Return, from the data below, each line that contains the word "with".

^^^^

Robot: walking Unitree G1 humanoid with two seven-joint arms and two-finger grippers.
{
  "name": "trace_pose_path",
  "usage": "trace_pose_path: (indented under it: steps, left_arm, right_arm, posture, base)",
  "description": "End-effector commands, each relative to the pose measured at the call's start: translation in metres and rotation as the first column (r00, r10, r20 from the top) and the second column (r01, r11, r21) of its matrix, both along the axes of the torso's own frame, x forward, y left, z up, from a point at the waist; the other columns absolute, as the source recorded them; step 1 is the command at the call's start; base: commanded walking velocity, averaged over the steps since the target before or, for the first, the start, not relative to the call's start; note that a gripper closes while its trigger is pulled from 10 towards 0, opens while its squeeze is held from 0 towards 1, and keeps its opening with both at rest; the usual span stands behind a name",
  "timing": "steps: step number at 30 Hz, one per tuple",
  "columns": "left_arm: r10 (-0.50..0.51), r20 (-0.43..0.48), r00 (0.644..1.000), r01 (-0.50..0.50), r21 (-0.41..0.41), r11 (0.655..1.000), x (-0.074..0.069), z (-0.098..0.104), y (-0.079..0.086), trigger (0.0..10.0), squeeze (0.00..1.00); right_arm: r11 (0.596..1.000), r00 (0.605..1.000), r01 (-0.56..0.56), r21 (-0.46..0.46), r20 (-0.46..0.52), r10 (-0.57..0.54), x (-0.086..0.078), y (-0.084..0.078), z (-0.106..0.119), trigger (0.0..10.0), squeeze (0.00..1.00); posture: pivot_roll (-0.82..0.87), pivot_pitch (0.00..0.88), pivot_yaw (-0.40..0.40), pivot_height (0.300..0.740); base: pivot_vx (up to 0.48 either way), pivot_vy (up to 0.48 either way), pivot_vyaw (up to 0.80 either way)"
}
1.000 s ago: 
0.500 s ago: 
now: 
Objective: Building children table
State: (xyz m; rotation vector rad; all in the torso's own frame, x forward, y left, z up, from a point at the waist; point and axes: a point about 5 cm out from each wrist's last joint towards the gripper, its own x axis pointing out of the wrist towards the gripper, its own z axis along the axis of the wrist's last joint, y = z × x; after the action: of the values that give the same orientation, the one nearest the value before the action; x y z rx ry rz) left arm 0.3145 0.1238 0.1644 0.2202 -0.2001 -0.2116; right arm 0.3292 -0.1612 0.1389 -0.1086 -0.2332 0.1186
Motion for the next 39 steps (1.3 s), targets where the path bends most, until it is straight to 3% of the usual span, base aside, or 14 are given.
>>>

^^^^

→ **SOLVED EXERCISE**:
Robot: walking Unitree G1 humanoid with two seven-joint arms and two-finger grippers.
  "description": "End-effector commands, each relative to the pose measured at the call's start: translation in metres and rotation as the first column (r00, r10, r20 from the top) and the second column (r01, r11, r21) of its matrix, both along the axes of the torso's own frame, x forward, y left, z up, from a point at the waist; the other columns absolute, as the source recorded them; step 1 is the command at the call's start; base: commanded walking velocity, averaged over the steps since the target before or, for the first, the start, not relative to the call's start; note that a gripper closes while its trigger is pulled from 10 towards 0, opens while its squeeze is held from 0 towards 1, and keeps its opening with both at rest; the usual span stands behind a name",

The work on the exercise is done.